(Records excerpted from a collection)
-------------------------

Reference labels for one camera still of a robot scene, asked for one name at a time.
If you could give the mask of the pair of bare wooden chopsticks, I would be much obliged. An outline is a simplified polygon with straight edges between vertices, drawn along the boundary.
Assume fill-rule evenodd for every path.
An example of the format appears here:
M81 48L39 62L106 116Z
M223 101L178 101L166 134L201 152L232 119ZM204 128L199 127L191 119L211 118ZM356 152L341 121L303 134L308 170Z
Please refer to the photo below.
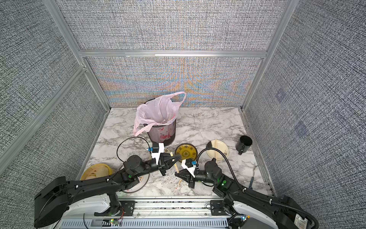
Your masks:
M214 148L215 148L215 159L217 160L217 158L218 158L218 152L217 152L217 139L215 139L215 141L214 141Z

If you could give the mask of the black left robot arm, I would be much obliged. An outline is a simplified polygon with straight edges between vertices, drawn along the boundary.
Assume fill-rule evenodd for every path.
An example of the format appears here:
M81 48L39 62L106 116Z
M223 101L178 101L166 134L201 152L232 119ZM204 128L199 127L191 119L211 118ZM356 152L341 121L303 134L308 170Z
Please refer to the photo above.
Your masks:
M110 214L119 210L116 193L131 189L139 184L139 177L160 171L162 175L181 159L180 155L171 156L161 153L159 159L143 161L132 155L123 168L112 175L89 179L71 180L58 177L44 187L34 198L34 227L42 228L60 220L68 206L85 198L107 194L112 197L112 205L107 208Z

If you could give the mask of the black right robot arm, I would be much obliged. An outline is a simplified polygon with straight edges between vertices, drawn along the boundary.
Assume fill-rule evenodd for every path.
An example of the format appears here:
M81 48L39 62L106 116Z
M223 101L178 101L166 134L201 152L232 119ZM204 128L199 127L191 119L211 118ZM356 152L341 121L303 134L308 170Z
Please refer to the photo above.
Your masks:
M303 210L292 198L271 197L245 187L222 173L216 160L206 162L203 170L191 160L182 162L176 177L194 188L197 182L210 183L213 192L222 198L224 211L236 217L247 215L273 229L317 229L318 220Z

-------------------------

— REQUIRED ACTION —
Output all entries unchanged; skip the pictures.

— EXERCISE RESULT —
Reference labels for one camera still of a robot scene, asked for one name at a time.
If you could give the mask of the pair of bare wooden chopsticks, I would be much obliged. An outline is a simplified polygon with straight edges between vertices, drawn along the boundary.
Assume fill-rule evenodd for every path.
An example of the format appears here:
M81 48L39 62L106 116Z
M223 101L178 101L166 134L201 152L232 119ZM204 128L199 127L191 119L211 118ZM356 152L341 121L303 134L308 170Z
Please refer to the photo below.
Your masks:
M214 148L215 148L215 159L217 160L217 158L218 158L218 152L217 152L217 139L215 139L215 141L214 141Z

If you could give the mask of the black left robot arm, I would be much obliged. An outline is a simplified polygon with straight edges between vertices, drawn along the boundary.
Assume fill-rule evenodd for every path.
An example of the format appears here:
M81 48L39 62L106 116Z
M223 101L178 101L166 134L201 152L232 119ZM204 128L199 127L191 119L211 118ZM356 152L341 121L303 134L308 170Z
Please refer to the photo above.
Your masks:
M110 214L119 210L116 193L131 189L139 184L139 177L160 171L162 175L181 159L180 155L171 156L161 153L159 159L143 161L132 155L123 168L112 175L89 179L71 180L58 177L44 187L34 198L34 227L42 228L60 220L68 206L85 198L107 194L112 197L112 205L107 208Z

If you could give the mask of the black right robot arm, I would be much obliged. An outline is a simplified polygon with straight edges between vertices, drawn along the boundary.
Assume fill-rule evenodd for every path.
An example of the format appears here:
M81 48L39 62L106 116Z
M223 101L178 101L166 134L201 152L232 119ZM204 128L199 127L191 119L211 118ZM356 152L341 121L303 134L308 170Z
Please refer to the photo above.
Your masks:
M303 210L292 198L271 197L245 187L222 173L216 160L206 162L203 170L191 160L182 162L176 177L194 188L197 182L210 183L213 192L222 198L224 211L236 217L247 215L273 229L317 229L318 220Z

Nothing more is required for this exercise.